**Dataset extract**
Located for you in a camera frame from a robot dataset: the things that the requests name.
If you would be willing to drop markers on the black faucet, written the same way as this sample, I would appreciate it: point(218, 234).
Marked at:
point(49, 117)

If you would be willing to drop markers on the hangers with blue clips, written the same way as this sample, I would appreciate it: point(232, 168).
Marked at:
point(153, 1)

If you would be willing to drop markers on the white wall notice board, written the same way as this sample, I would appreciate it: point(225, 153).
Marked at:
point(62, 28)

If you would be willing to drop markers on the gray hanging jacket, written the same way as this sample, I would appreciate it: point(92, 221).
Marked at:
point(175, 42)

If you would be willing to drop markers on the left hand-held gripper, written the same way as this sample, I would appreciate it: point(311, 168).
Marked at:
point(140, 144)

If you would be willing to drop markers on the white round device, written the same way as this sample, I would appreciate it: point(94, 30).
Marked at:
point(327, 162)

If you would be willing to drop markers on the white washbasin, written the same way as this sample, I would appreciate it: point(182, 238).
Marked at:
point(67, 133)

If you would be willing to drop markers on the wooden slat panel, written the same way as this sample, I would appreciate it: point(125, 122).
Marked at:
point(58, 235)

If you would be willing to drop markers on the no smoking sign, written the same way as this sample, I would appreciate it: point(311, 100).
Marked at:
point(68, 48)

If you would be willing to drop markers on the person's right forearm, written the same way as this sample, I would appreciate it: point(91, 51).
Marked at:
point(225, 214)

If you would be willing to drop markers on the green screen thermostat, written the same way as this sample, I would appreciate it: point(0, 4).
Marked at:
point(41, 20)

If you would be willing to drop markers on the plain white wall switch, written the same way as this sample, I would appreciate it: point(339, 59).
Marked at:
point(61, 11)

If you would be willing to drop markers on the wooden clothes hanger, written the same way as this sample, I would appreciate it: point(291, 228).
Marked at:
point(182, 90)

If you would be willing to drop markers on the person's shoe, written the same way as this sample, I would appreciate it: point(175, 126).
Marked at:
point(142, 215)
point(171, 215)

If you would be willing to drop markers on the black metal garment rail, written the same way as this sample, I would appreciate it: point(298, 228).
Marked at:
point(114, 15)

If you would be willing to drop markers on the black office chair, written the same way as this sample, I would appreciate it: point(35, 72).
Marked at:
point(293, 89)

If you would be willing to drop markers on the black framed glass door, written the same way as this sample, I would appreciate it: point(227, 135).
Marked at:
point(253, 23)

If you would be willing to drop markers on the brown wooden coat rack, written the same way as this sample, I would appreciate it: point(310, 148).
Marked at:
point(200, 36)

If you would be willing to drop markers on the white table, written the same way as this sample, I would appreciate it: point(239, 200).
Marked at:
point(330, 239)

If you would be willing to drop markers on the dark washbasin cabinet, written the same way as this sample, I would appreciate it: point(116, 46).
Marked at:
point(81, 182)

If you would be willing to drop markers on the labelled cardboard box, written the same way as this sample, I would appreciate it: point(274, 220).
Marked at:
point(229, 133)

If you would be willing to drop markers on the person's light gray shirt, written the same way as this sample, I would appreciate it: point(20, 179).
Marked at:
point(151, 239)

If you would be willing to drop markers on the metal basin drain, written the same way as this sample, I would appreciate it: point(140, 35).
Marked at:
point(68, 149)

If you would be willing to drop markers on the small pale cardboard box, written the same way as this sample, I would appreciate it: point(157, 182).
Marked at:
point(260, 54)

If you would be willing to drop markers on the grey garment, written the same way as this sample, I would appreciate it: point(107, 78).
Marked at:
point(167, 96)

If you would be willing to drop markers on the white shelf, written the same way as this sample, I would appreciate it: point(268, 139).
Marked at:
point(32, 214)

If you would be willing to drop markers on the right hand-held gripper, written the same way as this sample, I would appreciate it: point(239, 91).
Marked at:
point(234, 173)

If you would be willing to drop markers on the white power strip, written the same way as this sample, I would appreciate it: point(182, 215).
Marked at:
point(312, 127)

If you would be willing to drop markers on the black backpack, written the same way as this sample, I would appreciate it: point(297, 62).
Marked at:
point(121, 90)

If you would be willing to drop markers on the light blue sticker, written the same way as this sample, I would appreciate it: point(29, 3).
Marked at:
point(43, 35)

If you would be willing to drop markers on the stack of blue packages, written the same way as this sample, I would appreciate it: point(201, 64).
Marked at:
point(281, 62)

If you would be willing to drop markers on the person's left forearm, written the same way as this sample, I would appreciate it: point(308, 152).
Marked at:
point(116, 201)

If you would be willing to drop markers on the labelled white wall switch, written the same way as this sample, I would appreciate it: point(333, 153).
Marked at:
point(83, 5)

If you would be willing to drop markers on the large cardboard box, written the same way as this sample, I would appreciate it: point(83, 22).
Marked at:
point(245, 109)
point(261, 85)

**Problem requirements**
Using the listing above, state the count of lines that include "black" and nothing else.

**Solved problem**
5